Entre todos los hombres que han hecho bien a mi vida, al que más admiro es a Jesús de Nazaret. Y estoy convencido de que Él tenía un lema que, si bien no lo menciona tal cual en la Biblia, para mí resume toda su vida y ministerio: «Tengo que seguir».

Jesús fue un hombre de dolor, un hombre con problemas. ¡Él los tuvo en abundancia! Cuando era adolescente, teniendo escasos doce años, lo llevaron a Jerusalén caminando desde Nazaret. Según dicen algunos eruditos, el viaje duraba unos cinco días (cuatro para los más jóvenes). Me imagino ese camino de la forma en que mi amigo Samuel Coleman lo describe: «Cuando Jesús caminaba, sus ojos puros y límpidos de adolescente iban apreciando a su alrededor el espectáculo multicolor de la gente en la caravana (Lc. 2:41 ss.). Allí se veían los que tenían algún burrito, los que podían contar con un carro o hasta los más prósperos con sus camellos importados. Dicen los historiadores que acostumbraban a cantar salmos. Cantaban, sí, pero recordemos que eran un pueblo incrédulo. Estaban acostumbrados a cantar, de la misma forma que no pocas de nuestras iglesias cantan por costumbre. Jesús veía qué muchos de ellos cantaban pensando en otra cosa. Y sus ojos le dejaban ver todo eso. Las mamás comentaban sobre temas domésticos, interrumpiendo para llamar a sus niños; los papás hablaban entre hombres de sus cosas, mientras cantaban y caminaban».

«La llegada a Jerusalén estaba marcada sugiere Coleman por las filas que los hombres debían hacer para presentar sus ofrendas en el templo, mientras los sacerdotes iban oficiando los sacrificios a los miles que se acercaban a aquella ciudad. Parece ser que eso duraba entre dos y tres días, en los cuales los levitas dirigían canciones, los rabinos instruían en la doctrina, los hoteles no alcanzaban y la gente se dispersaba haciendo campamentos y pícnics por doquier. Todo era una oportunidad, una ocasión social. Todos disfrutaban de las situaciones sociales, con poco recuerdo del verdadero significado de la Pascua». (Curiosamente, suele suceder lo mismo en días como Navidad y en algunos congresos evangélicos).

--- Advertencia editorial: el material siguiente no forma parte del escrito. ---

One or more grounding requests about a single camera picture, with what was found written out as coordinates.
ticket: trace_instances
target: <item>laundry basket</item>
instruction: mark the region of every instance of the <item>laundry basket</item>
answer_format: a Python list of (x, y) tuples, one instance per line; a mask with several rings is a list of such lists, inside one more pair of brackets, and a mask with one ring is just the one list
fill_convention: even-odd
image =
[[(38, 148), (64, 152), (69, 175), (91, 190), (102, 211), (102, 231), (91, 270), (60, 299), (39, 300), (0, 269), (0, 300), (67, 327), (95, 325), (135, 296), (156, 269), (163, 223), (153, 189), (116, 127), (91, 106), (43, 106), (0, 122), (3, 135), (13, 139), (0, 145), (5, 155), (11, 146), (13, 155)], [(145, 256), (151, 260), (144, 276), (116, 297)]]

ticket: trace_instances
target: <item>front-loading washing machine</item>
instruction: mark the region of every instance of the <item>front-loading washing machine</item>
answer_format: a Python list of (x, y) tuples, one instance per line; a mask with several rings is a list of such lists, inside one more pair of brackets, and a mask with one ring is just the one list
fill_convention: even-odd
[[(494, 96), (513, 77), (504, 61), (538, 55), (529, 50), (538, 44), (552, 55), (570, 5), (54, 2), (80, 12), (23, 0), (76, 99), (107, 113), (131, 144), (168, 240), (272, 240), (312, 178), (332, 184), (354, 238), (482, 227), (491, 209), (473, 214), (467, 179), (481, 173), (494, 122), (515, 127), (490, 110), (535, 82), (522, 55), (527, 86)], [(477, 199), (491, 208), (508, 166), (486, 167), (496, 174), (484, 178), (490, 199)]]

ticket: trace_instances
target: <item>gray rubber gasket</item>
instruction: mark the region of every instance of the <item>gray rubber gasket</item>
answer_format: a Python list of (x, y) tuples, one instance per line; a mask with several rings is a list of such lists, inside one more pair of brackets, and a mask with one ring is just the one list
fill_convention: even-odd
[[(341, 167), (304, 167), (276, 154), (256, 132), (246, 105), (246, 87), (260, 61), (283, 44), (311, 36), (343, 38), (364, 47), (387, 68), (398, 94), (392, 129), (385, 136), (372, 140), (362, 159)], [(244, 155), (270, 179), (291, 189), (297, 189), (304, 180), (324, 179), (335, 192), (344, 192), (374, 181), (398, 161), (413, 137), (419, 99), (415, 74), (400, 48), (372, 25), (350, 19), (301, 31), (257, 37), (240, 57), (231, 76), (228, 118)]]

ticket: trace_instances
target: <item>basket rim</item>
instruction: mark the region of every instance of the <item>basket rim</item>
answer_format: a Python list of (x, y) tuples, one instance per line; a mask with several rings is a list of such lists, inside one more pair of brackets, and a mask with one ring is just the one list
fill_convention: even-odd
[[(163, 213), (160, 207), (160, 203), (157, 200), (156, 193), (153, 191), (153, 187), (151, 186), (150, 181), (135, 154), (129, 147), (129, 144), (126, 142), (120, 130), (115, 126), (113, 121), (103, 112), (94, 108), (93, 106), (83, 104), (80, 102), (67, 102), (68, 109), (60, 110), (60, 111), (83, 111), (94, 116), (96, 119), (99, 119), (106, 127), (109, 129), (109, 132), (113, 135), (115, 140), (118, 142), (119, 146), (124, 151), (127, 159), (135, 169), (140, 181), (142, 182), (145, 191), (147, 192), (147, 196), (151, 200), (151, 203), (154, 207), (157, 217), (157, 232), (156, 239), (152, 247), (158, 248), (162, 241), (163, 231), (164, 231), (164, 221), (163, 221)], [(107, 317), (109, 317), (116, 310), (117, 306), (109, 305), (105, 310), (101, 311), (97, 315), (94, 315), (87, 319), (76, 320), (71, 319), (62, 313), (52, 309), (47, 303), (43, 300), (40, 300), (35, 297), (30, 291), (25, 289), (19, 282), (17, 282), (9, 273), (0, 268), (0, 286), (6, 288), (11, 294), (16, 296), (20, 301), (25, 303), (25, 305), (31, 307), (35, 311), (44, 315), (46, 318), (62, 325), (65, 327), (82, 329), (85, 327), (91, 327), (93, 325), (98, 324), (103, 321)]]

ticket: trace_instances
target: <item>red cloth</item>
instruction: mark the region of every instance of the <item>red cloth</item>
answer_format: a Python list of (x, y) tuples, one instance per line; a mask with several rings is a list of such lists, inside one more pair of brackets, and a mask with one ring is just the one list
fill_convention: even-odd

El pequeño Jesús caminaba y miraba todo esto. Dirigía su mirada hacia este grupo, hacia aquel otro montón de personas y, seguramente, se hacía preguntas sobre todo esto. Él era transparente, puro, pero estaba en medio de un pueblo incrédulo.

Él no se detenía en el aspecto social. Tanto es así, que se quedó, mientras José, María y sus parientes se volvían a Nazaret. La gente estaba en otra cosa, pero Jesús no. ¿Qué hacía Jesús?, ¿qué pasaba por su cabeza? Él se paseaba en medio de los sacrificios, del olor del humo y de la sangre derramada, del balido de las ovejas y de las distintas agrupaciones de gente. Mientras caminaba, observaba a los grupos cantando y la gente que rodeaba a alguno que otro rabino. Los sacerdotes hacían su liturgia y los mercaderes aprovechaban la ocasión. Los niños correteaban y las mamás, por detrás, buscándolos. Sus ojos de adolescente veían todo: veía la realidad de la simple costumbre, de una vida espiritual vacía. Tal vez fue ese el tema de discusión con aquellos líderes en el templo. Quería preguntar, escuchar, observar, debatir. ¡Así comienza su relación con ese pueblo! ¡Allí tenía que ministrar y algo le mordía en su corazón al pensar en los negocios de su Padre! Él quería preguntar y que le contestaran, no quería hacer gala de gran magisterio, sino ir al meollo de la cuestión. Tal vez su pregunta era: «¿Por qué esta gente está tan vacía, tan hueca? ¿Por qué no pasa nada aquí?» Se estaba viviendo una religión de costumbres, y ese fue uno de los primeros problemas que enfrentó Jesús.

Rechazo en la Sinagoga

Con el correr del calendario, cuando Jesús comienza verdaderamente su ministerio, debe enfrentarse a un problema mayor, uno que, para nosotros, sería de terrible desaliento. Él llega a la sinagoga en Nazaret y comienza a hablar: «El Espíritu del Señor es sobre mí, … etcétera, etcétera». Comienza a decir las cosas y es rechazado por la congregación. Mi hermano, esto es fácil de leer en el texto bíblico, pero qué difícil es enfrentarnos con una congregación que corta nuestro mensaje ¡y nos echa del templo! Cuando uno es joven y tiene treinta años, es consiente del tremendo ministerio que debe cumplir, se ha preparado largamente para ese ministerio y su primera experiencia es ésta, ¿qué siente en ese momento? Lo expulsaron, lo sacaron del lugar, exclamando: «No es posible que se pare alguien a decirnos lo que no nos gusta oír!» «¡A éste hay que echarlo de aquí!»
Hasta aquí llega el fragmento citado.